Assigned task
Copy exactly the lines from the first line of the records below through the line containing "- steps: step", including both, and nothing else.
═════ Given records
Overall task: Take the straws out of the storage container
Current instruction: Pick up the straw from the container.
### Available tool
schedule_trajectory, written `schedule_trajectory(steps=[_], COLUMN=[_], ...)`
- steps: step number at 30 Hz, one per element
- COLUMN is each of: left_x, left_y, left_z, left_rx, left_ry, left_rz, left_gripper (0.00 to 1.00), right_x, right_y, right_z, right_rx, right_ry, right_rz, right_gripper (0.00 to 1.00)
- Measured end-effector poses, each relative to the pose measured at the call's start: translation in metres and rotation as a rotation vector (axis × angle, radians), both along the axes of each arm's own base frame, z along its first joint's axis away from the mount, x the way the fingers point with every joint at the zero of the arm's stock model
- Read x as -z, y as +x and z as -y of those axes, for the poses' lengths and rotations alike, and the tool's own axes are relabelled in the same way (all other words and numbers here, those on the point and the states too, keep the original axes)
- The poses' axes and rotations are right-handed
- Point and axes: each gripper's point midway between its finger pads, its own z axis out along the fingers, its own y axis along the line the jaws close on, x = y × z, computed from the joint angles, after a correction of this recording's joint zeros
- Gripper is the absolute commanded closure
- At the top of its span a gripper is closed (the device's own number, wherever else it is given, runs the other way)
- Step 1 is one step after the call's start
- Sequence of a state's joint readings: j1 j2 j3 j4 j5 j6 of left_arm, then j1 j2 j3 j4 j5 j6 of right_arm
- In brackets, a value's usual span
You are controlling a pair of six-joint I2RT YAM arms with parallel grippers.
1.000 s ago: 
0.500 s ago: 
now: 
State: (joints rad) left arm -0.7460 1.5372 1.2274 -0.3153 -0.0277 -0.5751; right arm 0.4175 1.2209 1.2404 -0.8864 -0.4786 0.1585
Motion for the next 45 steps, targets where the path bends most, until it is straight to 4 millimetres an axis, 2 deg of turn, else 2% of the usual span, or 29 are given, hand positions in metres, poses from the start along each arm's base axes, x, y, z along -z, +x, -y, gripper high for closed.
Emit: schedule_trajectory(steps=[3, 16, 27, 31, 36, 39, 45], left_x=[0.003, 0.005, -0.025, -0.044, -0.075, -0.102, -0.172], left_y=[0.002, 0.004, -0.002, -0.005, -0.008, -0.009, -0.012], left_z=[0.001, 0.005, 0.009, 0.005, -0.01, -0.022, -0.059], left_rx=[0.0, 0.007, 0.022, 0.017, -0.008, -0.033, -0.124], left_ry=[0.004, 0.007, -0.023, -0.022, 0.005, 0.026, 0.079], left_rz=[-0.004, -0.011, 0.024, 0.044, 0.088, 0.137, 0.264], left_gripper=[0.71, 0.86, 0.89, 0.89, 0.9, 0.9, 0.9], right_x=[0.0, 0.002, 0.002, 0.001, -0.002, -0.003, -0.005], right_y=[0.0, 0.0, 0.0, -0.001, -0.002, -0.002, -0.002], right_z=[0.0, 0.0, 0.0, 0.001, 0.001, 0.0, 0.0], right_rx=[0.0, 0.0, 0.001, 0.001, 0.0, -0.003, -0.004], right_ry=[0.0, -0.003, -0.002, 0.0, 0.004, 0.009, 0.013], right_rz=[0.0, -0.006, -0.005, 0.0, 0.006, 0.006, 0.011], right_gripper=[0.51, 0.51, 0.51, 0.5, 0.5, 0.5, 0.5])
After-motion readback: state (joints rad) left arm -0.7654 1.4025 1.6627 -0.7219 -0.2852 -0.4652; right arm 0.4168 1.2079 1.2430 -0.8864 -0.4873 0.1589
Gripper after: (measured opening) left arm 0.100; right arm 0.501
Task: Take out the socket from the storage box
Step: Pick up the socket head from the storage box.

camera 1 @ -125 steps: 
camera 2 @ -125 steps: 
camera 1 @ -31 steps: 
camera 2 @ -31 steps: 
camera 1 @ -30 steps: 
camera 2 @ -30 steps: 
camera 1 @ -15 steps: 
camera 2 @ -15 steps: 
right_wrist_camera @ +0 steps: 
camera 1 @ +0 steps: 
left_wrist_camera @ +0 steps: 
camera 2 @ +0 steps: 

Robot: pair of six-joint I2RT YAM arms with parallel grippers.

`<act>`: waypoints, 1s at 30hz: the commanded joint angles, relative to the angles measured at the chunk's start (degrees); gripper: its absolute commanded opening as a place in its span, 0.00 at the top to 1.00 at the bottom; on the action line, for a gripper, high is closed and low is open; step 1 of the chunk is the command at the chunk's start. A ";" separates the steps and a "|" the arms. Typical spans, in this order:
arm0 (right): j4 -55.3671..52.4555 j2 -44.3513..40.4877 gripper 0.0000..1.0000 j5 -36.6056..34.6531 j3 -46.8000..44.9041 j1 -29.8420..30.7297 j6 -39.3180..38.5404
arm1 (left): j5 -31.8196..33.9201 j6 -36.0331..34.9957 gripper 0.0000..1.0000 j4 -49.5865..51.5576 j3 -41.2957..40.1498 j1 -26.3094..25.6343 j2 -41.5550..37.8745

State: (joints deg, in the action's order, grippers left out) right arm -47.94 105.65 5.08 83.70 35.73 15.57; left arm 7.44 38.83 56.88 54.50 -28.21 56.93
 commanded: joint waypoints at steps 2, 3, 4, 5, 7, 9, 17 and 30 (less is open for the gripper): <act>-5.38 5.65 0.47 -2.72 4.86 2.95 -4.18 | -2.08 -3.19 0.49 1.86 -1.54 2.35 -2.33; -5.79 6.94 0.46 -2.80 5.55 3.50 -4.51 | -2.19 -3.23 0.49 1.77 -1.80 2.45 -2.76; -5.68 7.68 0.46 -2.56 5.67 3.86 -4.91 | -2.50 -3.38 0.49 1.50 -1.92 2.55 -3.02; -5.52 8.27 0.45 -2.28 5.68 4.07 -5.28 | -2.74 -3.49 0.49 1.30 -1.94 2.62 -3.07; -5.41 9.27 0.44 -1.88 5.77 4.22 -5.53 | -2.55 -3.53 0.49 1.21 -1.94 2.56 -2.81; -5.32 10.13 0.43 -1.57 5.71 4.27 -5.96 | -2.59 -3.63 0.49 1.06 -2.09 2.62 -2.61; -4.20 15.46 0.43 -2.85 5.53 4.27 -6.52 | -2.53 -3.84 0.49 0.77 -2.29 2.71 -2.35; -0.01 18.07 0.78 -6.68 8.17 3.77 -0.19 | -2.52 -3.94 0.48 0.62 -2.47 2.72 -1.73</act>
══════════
Exercise result
Overall task: Take the straws out of the storage container
Current instruction: Pick up the straw from the container.
### Available tool
schedule_trajectory, written `schedule_trajectory(steps=[_], COLUMN=[_], ...)`
- steps: step number at 30 Hz, one per element

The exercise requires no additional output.